ISM Research Memorandum
No.
1060
Title:
Flexible Combinations of Markers by Boosting the Area under the ROC Curve
Author(s):
Osamu, Komori (Department of Statistical Science, The Graduate University for Advanced Studies);
Shinto, Eguchi (The Institute of Statistical Science and Department of Statistical Science, The Graduate University for Advanced Studies)
Key words:
ROC curve; AUC; Boosting; Classification; Smoothing
Abstract:
In this paper, we discuss the application of the receiver operating characteristic (ROC) curve for disease classification problems.
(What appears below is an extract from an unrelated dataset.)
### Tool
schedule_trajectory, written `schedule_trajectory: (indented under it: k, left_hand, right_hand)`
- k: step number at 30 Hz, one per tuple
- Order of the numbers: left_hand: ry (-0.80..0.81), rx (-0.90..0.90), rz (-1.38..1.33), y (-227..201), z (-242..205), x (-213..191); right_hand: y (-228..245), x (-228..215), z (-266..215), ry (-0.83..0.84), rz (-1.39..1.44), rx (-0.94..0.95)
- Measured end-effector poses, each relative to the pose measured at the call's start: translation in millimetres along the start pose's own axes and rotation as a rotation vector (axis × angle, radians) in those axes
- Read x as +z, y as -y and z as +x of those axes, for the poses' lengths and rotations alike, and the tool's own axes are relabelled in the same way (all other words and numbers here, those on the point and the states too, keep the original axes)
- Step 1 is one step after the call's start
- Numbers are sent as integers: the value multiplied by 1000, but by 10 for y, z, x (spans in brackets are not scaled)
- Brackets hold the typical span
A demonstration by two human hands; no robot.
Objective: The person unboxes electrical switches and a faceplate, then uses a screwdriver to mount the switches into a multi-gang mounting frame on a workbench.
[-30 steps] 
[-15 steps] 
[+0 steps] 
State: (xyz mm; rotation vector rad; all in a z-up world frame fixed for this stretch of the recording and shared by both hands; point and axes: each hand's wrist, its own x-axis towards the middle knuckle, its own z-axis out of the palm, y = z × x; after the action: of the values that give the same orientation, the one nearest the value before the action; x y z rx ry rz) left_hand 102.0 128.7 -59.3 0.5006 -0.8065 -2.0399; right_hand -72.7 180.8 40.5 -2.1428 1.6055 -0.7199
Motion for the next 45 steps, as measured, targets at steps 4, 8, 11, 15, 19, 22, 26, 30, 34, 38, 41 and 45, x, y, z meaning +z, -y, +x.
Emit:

We propose a statistical method to combine multiple markers, based on a boosting algorithm that maximizes the area under the ROC curve (AUC). The method iteratively searches a predetermined set of various weak classifiers for the one that most closely associates with the disease classification. After a moderate number of repetitions of this process, a powerful classifier is produced by a weighted majority vote. A regularization procedure to prevent overfitting to data is considered in our algorithm using a penalty term for non-smoothness. This regularization method not only improves the classification performance but also helps us to get a clearer understanding about how each marker is related to the disease. Score plots constructed by our boosting method, which express each single-marker's contribution to the combination of multiple markers, give us clinically interesting information. In order to illustrate the utility of our boosting method, we describe two simulation studies and an application of our method to prostate cancer data.